Memory and desire, stirring/Dull roots with spring rain.”

T.S. Elliott, the Wasteland

Mary Todd Lincoln lost her  mother, three of her children, her husband, and several of her brothers. It’s not surprising that she used outlets like shopping for solace

April Was the Cruelest and Sometimes the Kindest Month for Mary Todd  Lincoln

Mary Todd Lincoln had good reason to appreciate the truth of T.S. Elliot’s  lines, for April had practiced continuous cruelties on her spirit and on her family as well as significant kindnesses. After the Civil War started on April 12, 1861, when the Confederate states fired on Fort Sumter, South  Carolina. Mary Todd Lincoln’s brother and half brothers fought on the Confederate side. Her half brother Samuel Todd was killed at the Battle of Shiloh in 1862, and her half brother Alexander Todd died at Baton Rouge in 1863. Her half sister Emilie Helm’s husband, a Confederate general, was killed at Chickamauga.

By this stage of her life, Mary Lincoln had an intimate acquaintance with  death and grief. She had already lost her mother at age eight, and had left one son, Eddie, buried in Illinois. Her passionate, impetuous nature, prompted her to violently fling grief and its symbols away, seeking to escape its hold on her life.

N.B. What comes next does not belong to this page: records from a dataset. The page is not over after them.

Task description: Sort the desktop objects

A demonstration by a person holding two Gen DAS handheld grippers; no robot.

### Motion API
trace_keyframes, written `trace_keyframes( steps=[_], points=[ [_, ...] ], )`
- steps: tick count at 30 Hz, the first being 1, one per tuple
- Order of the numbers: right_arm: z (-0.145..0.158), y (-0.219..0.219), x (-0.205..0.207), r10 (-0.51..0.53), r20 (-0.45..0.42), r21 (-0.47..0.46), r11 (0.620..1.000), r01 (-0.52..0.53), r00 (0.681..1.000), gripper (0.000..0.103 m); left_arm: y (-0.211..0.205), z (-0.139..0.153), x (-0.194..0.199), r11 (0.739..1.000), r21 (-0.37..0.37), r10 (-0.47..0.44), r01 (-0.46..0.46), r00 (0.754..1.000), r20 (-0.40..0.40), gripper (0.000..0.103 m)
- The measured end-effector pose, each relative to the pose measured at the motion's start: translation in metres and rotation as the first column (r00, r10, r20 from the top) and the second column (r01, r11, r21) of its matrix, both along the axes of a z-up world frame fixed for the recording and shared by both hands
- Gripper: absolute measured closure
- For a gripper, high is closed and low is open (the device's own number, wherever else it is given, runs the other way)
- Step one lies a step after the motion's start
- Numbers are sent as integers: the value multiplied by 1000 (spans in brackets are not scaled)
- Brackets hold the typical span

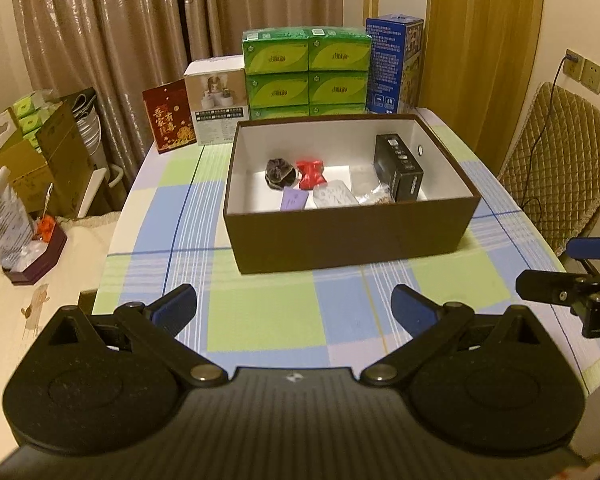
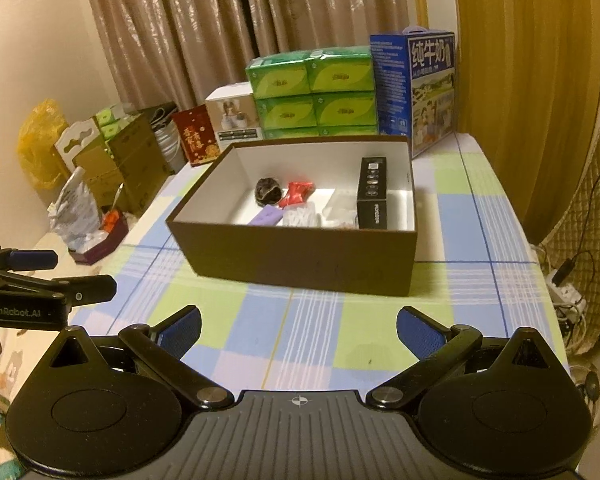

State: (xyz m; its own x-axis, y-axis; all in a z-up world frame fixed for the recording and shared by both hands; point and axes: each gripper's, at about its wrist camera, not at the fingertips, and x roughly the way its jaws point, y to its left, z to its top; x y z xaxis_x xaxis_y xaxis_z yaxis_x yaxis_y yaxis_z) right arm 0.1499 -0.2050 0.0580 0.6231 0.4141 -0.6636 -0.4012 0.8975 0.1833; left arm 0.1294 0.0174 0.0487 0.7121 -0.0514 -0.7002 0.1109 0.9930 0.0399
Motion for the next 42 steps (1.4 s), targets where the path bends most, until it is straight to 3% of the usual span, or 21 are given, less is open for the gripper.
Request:
trace_keyframes(
  steps=[17, 42],
  points=[
    [-2, -5, -43, 50, 2, -23, 998, -50, 999, 2, -6, -2, -54, 1000, 9, 24, -24, 1000, -18, 1],
    [-9, -14, -73, 51, -1, -39, 998, -51, 999, 2, -14, -8, -84, 999, 28, 41, -40, 999, -36, 1]
  ],
)
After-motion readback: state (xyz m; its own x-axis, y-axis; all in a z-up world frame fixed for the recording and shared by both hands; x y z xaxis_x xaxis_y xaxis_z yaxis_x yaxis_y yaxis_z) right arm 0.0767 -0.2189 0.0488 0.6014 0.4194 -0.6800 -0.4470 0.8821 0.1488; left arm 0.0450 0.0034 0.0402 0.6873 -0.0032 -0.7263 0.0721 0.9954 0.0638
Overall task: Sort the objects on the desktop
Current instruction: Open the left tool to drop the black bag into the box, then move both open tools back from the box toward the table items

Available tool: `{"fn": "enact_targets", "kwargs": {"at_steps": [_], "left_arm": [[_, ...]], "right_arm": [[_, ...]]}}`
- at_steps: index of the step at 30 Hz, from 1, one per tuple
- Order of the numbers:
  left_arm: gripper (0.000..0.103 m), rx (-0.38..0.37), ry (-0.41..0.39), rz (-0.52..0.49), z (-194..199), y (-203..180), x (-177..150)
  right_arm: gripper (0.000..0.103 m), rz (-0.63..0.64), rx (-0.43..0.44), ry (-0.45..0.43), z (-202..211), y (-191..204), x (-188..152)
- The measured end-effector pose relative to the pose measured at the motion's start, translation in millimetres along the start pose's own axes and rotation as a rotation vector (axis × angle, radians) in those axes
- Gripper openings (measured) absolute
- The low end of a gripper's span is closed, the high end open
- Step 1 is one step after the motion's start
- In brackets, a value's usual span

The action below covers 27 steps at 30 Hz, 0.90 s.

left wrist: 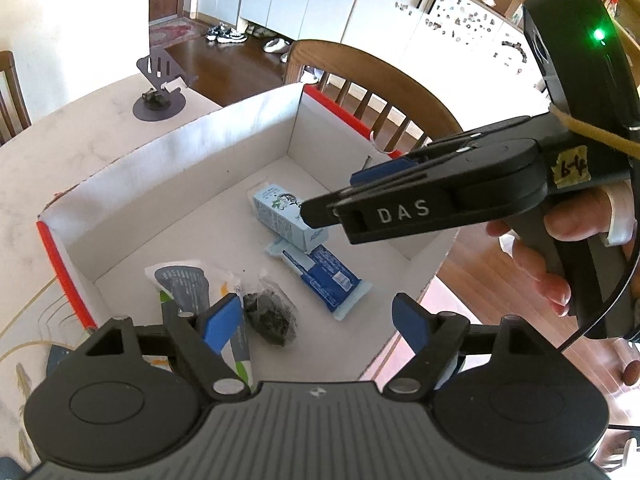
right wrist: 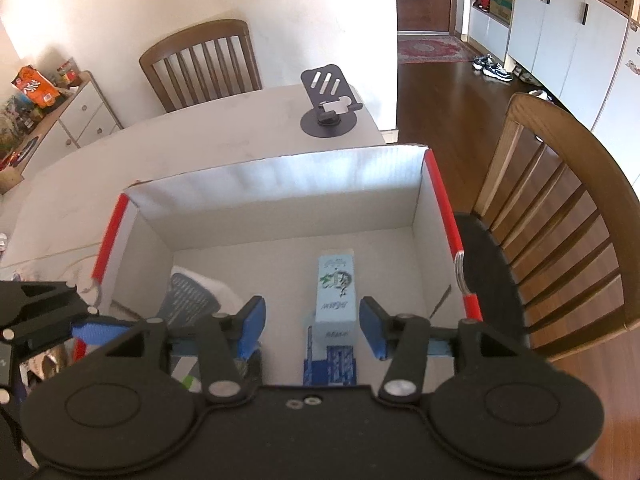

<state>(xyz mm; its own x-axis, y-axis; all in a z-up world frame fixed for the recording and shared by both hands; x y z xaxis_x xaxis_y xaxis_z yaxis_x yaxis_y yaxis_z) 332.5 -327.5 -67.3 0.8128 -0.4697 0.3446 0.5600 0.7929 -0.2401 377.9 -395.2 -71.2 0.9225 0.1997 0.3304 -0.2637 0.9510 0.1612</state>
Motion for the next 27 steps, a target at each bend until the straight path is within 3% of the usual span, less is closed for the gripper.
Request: {"fn": "enact_targets", "kwargs": {"at_steps": [5, 9, 12, 27], "left_arm": [[0.085, 0.002, -0.019, 0.002, 12.8, -2.4, -8.9], [0.092, 0.004, -0.034, 0.009, 23.9, -2.5, -17.8], [0.092, 0.006, -0.043, 0.008, 32.6, -2.9, -24.5], [0.092, 0.013, -0.144, 0.025, 80.3, 8.4, -66.8]], "right_arm": [[0.053, 0.0, 0.01, -0.006, 11.9, 3.5, -9.3], [0.055, 0.004, 0.014, -0.01, 20.6, 8.3, -17.1], [0.065, 0.006, 0.015, -0.021, 26.8, 12.0, -21.8], [0.067, -0.002, 0.067, -0.072, 53.7, 39.9, -46.1]]}}
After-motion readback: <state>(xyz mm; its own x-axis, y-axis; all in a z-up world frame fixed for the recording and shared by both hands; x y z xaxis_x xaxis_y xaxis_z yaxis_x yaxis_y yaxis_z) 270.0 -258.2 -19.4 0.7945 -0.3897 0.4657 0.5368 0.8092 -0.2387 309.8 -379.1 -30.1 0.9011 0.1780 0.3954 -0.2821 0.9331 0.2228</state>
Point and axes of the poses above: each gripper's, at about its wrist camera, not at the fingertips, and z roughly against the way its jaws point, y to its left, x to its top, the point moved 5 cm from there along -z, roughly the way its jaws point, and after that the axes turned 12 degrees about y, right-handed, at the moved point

Breeding Lilacs Out of the Dead Land

February could also be included on Mary Todd Lincoln’s calendar as both a kind  and cruel month. Abraham Lincoln was born on February 12, 1809. In February, 1850, before they came to Washington, D.C., the Lincolns lost their second son, Eddie to a disease resembling consumption. Eddie died on February 1, 1850.

A week after Eddie’s death, Mary and Abraham Lincoln wrote a poem about  Eddie which the Illinois State Journal printed. Although some historians question their authorship, it expresses the Lincoln’s grief at losing their son Eddie. It reads in part:

” ..Farewell Sweet Eddie, We bid thee adieu!

Affection’s wail cannot reach thee now

Deep though it be, and true, Bright is the home to him now given

For “of such is the Kingdom of Heaven.”

The final line of their poem is on  Eddie’s tombstone.

Willie Lincoln, the Lincoln’s third son, was born ten months after Eddie died. Willie died on typhoid fever in the White House  on February 20, 1862.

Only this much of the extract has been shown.